PMID:41010936 | PMC:PMC12471965 | DOI:10.3390/medicina61091545
Impairment of Kidney Function in Patients with Chronic Coronary Syndromes
J Clin Med. 2025 Sep 19;14(18):6607. doi: 10.3390/jcm14186607.
ABSTRACT
Background: Kidney function is critical for cardiovascular health, and its appropriate assessment entails proper determination of prognosis in patients with chronic coronary syndromes (CCSs). However, assessment of the urinary spot albumin to creatinine ratio (uACR) is often overlooked, whereas it is crucial for determination of chronic kidney disease (CKD). This study assesses the prevalence of impaired kidney function in patients with CCS based on their eGFR and albuminuria. Methods and results: This study comprised a total of 1957 patients from seven regions in Poland, aged ≤ 80 years, who, 6-18 months earlier, were hospitalized for acute coronary syndrome or elective myocardial revascularization. Complete uACR and eGFR data were obtained from 1152 patients (median age was 67 years, and 71.23% of participants were male).

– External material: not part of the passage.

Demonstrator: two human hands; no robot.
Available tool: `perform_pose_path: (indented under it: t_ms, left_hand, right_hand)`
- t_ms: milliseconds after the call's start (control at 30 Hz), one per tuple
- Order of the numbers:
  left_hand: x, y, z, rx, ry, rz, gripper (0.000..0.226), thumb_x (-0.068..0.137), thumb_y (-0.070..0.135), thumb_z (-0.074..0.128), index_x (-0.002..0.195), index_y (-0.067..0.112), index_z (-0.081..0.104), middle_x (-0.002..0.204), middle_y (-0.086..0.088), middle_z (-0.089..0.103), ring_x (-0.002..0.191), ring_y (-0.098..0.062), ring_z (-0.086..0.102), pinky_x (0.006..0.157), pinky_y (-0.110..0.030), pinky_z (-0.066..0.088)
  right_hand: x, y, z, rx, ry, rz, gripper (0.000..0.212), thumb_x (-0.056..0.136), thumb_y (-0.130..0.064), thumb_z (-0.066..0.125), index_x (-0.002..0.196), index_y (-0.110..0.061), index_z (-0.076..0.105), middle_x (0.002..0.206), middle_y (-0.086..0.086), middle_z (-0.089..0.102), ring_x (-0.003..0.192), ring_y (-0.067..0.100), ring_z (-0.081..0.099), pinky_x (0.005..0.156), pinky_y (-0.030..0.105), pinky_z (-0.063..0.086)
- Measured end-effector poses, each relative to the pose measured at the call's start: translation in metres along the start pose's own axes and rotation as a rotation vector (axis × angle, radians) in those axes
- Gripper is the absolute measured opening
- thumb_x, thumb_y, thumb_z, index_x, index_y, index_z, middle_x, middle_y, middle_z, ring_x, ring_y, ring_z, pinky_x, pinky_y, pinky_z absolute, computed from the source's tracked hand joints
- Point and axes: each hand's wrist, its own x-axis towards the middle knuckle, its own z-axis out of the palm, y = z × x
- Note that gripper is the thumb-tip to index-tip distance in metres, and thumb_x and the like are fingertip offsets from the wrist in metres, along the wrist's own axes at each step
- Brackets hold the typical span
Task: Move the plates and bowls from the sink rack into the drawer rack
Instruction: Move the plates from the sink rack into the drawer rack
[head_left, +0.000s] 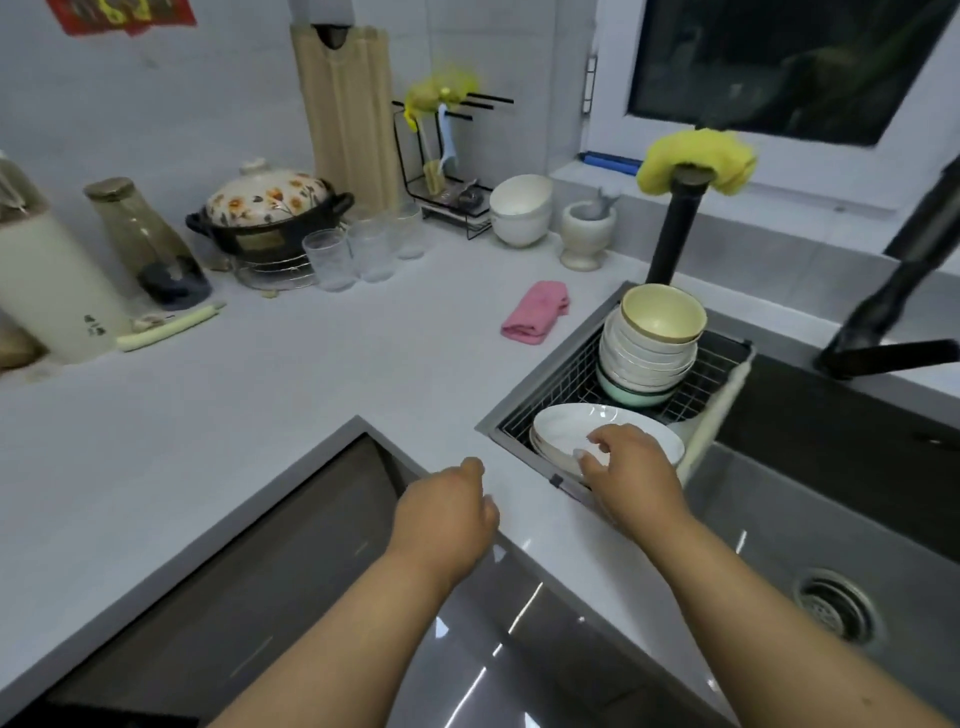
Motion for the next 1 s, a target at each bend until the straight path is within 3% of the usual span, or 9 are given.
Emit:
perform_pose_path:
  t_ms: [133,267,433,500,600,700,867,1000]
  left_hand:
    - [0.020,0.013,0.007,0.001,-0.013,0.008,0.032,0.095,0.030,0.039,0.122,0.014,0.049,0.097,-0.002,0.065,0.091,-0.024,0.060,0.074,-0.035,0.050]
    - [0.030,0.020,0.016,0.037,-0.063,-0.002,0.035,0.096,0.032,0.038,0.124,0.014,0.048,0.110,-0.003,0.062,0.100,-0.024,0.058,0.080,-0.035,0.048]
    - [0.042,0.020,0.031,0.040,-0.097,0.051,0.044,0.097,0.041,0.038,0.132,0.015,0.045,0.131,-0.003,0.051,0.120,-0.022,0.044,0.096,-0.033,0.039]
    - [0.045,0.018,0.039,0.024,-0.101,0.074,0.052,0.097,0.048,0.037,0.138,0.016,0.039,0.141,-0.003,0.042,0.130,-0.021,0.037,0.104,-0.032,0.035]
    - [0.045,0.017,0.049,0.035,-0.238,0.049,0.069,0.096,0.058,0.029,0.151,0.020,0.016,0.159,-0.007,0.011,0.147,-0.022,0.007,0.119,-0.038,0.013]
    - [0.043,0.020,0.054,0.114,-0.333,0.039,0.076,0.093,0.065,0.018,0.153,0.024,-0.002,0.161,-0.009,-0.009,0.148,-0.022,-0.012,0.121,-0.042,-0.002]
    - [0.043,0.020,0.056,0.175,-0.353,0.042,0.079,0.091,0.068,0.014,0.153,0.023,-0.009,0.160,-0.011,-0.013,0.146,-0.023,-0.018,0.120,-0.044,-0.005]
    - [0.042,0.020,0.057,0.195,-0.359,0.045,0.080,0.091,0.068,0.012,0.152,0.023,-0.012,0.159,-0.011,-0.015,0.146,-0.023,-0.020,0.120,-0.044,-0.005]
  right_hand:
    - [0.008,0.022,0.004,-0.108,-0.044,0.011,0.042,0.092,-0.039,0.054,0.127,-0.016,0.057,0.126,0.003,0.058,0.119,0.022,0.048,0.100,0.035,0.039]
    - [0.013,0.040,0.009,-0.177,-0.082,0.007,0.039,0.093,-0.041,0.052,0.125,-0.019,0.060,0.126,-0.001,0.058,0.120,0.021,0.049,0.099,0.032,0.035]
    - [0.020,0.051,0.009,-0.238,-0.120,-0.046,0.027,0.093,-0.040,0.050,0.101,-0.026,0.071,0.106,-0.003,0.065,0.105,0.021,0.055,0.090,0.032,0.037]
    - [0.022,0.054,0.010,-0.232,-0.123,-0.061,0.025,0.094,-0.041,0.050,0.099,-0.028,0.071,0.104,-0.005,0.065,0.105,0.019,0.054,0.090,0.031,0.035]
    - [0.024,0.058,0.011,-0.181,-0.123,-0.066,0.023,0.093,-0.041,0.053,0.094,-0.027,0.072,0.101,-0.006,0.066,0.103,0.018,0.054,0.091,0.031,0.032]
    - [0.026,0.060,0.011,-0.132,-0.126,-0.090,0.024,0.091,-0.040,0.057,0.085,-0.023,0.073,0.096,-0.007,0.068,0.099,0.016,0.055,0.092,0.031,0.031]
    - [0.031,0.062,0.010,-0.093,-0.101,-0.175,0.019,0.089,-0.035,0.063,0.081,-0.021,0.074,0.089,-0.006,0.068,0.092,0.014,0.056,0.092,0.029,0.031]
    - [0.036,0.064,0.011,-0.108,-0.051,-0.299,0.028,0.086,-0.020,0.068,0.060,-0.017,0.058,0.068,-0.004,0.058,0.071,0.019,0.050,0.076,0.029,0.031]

The finding of albuminuria reclassified the CKD in 17% (200) patients, suggesting that a patient's risk cannot be ascertained only based on their eGFR result. CKD reclassification by albuminuria was observed in older (p < 0.001) patients with higher BPs (p = 0.008), BPd (p = 0.038), HR (p < 0.001), fasting glucose (p < 0.001), and HbA1c (p < 0.001) and decreased HDL concentration (p = 0.001); hence, this is the population where uACR assessment is particularly valuable. Conclusions: In a notable percentage of patients with CCS, their kidney function classification is changed based on their albuminuria. Therefore, it is important to include albuminuria in the routine assessment of patients with cardiovascular disease.